- **WHAT TO WORK ON**:
Beneath this sentence is a set of records; write each of them out exactly.

Data records:
=====
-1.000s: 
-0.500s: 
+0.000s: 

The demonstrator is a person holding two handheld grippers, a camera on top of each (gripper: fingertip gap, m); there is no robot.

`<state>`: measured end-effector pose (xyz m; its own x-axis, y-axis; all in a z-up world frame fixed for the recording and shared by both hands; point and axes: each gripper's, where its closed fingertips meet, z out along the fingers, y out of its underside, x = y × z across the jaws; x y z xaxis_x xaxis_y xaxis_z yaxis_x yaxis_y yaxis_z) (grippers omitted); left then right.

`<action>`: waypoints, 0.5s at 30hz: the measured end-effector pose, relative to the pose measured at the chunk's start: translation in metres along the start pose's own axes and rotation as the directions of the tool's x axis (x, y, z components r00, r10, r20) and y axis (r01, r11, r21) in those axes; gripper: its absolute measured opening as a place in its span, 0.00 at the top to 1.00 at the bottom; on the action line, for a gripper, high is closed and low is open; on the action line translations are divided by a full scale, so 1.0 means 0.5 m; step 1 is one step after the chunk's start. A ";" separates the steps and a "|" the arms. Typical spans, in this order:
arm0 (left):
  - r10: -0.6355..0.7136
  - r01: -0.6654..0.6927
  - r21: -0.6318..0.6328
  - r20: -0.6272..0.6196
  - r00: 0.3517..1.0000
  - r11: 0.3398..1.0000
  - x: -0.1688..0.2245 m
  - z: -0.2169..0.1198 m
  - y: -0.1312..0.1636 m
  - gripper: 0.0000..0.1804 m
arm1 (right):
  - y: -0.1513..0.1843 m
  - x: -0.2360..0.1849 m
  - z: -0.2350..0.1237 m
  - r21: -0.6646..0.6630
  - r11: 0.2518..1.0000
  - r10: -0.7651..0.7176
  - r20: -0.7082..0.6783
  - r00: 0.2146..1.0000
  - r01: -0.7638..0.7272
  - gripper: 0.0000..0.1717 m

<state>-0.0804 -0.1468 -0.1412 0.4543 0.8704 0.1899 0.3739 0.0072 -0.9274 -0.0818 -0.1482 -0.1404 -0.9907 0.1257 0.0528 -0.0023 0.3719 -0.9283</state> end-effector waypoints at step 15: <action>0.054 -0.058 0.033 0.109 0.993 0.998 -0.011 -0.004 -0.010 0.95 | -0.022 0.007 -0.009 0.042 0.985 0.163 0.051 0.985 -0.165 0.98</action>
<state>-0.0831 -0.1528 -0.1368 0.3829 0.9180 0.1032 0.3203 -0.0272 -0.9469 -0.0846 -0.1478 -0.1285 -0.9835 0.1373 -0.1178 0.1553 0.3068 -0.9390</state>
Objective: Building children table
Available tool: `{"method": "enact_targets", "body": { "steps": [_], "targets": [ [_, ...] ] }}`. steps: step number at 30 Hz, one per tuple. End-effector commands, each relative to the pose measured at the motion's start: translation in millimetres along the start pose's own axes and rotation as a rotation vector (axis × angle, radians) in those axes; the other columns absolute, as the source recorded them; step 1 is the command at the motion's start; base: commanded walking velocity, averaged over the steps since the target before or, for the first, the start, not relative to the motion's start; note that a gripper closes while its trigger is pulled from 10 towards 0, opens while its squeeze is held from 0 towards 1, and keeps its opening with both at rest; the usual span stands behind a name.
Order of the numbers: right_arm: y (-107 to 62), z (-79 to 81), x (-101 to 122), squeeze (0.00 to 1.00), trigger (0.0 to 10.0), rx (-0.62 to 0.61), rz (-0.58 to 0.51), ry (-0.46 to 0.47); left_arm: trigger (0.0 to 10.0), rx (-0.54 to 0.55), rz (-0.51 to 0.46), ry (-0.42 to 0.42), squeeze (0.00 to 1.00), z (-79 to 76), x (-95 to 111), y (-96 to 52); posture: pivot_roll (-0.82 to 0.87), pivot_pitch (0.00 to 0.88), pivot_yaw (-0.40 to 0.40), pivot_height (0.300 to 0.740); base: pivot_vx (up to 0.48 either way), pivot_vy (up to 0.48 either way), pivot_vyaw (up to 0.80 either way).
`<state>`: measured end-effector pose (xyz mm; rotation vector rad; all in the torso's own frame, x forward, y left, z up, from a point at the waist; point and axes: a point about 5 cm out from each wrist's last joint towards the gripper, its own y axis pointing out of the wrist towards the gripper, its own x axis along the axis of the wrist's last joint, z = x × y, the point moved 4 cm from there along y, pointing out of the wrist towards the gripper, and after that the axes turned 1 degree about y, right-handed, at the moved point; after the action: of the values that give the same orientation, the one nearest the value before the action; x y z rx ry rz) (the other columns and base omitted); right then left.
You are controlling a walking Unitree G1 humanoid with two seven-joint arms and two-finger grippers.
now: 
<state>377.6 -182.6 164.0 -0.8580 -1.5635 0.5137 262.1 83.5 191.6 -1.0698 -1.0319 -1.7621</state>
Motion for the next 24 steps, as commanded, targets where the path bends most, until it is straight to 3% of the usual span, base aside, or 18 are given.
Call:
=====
- **SOLVED PROBLEM**:
-1.000s: 
-0.500s: 
+0.000s: 

The demonstrator is a person holding two handheld grippers, a camera on top of each (gripper: fingertip gap, m); there is no robot.

`<state>`: measured end-effector pose (xyz m; its own x-axis, y-axis; all in a z-up world frame fixed for the recording and shared by both hands; point and axes: each gripper's, where its closed fingertips meet, z out along the fingers, y out of its underside, x = y × z across the jaws; x y z xaxis_x xaxis_y xaxis_z yaxis_x yaxis_y yaxis_z) (grippers omitted); left then right.

`<action>`: waypoints, 0.5s at 30hz: the measured end-effector pose, relative to the pose measured at the chunk's start: translation in metres along the start pose's own axes and rotation as the directions of the tool's x axis (x, y, z components r00, r10, r20) and y axis (r01, r11, r21) in those axes; gripper: its absolute measured opening as a place in its span, 0.00 at the top to 1.00 at the bottom; on the action line, for a gripper, high is closed and low is open; on the action line translations are divided by a full scale, so 1.0 means 0.5 m; step 1 is one step after the chunk's start. A ";" separates the steps and a "|" the arms. Typical spans, in this order:
arm0 (left):
  - r10: -0.6355..0.7136
  - r01: -0.6654..0.6927
  - r21: -0.6318..0.6328
  - r20: -0.6272..0.6196
  - r00: 0.3517..1.0000
  - r11: 0.3398..1.0000
  - x: -0.1688..0.2245 m
  - z: -0.2169..0.1198 m
  - y: -0.1312..0.1636 m
  - gripper: 0.0000..0.1804 m
arm1 (right):
  - y: -0.1513..0.1843 m
  - x: -0.2360..0.1849 m
  - z: -0.2350..0.1237 m
  - r21: -0.6646..0.6630
  - r11: 0.2518..1.0000
  - r10: -0.7651..0.7176
  - r20: -0.7082..0.6783
  - r00: 0.2146..1.0000
  - r01: -0.7638..0.7272
  - gripper: 0.0000..0.1717 m

<state>-0.0804 -0.1468 -0.1412 0.4543 0.8704 0.1899 0.3739 0.0072 -0.9274 -0.0818 -0.1482 -0.1404 -0.9907 0.1257 0.0528 -0.0023 0.3719 -0.9283</state> end-effector waypoints at step 15: <action>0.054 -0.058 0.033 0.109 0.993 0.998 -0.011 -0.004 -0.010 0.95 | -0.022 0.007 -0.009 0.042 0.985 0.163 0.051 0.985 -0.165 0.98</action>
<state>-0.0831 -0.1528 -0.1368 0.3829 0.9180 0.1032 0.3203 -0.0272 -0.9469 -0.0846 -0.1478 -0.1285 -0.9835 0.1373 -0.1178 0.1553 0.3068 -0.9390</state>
Objective: Building children table
Available tool: `{"method": "enact_targets", "body": { "steps": [_], "targets": [ [_, ...] ] }}`. steps: step number at 30 Hz, one per tuple. End-effector commands, each relative to the pose measured at the motion's start: translation in millimetres along the start pose's own axes and rotation as a rotation vector (axis × angle, radians) in those axes; the other columns absolute, as the source recorded them; step 1 is the command at the motion's start; base: commanded walking velocity, averaged over the steps since the target before or, for the first, the start, not relative to the motion's start; note that a gripper closes while its trigger is pulled from 10 towards 0, opens while its squeeze is held from 0 towards 1, and keeps its opening with both at rest; the usual span stands behind a name.
Order of the numbers: right_arm: y (-107 to 62), z (-79 to 81), x (-101 to 122), squeeze (0.00 to 1.00), trigger (0.0 to 10.0), rx (-0.62 to 0.61), rz (-0.58 to 0.51), ry (-0.46 to 0.47); left_arm: trigger (0.0 to 10.0), rx (-0.54 to 0.55), rz (-0.51 to 0.46), ry (-0.42 to 0.42), squeeze (0.00 to 1.00), z (-79 to 76), x (-95 to 111), y (-96 to 52); posture: pivot_roll (-0.82 to 0.87), pivot_pitch (0.00 to 0.88), pivot_yaw (-0.40 to 0.40), pivot_height (0.300 to 0.740); base: pivot_vx (up to 0.48 either way), pivot_vy (up to 0.48 either way), pivot_vyaw (up to 0.80 either way).
`<state>`: measured end-effector pose (xyz mm; rotation vector rad; all in the torso's own frame, x forward, y left, z up, from a point at the waist; point and axes: a point about 5 cm out from each wrist's last joint towards the gripper, its own y axis pointing out of the wrist towards the gripper, its own x axis along the axis of the wrist's last joint, z = x × y, the point moved 4 cm from there along y, pointing out of the wrist towards the gripper, and after that the axes turned 1 degree about y, right-handed, at the moved point; after the action: of the values that give the same orientation, the one nearest the value before the action; x y z rx ry rz) (the other columns and base omitted); right then left.
You are controlling a walking Unitree G1 humanoid with two seven-joint arms and two-finger grippers.
now: 
<state>377.6 -182.6 164.0 -0.8580 -1.5635 0.5137 262.1 83.5 191.6 -1.0698 -1.0319 -1.7621</state>
Motion for the next 24 steps, as commanded, targets where the path bends most, until it is straight to 3% of the usual span, base aside, or 18 are given.
Call:

Work on the exercise is now concluded.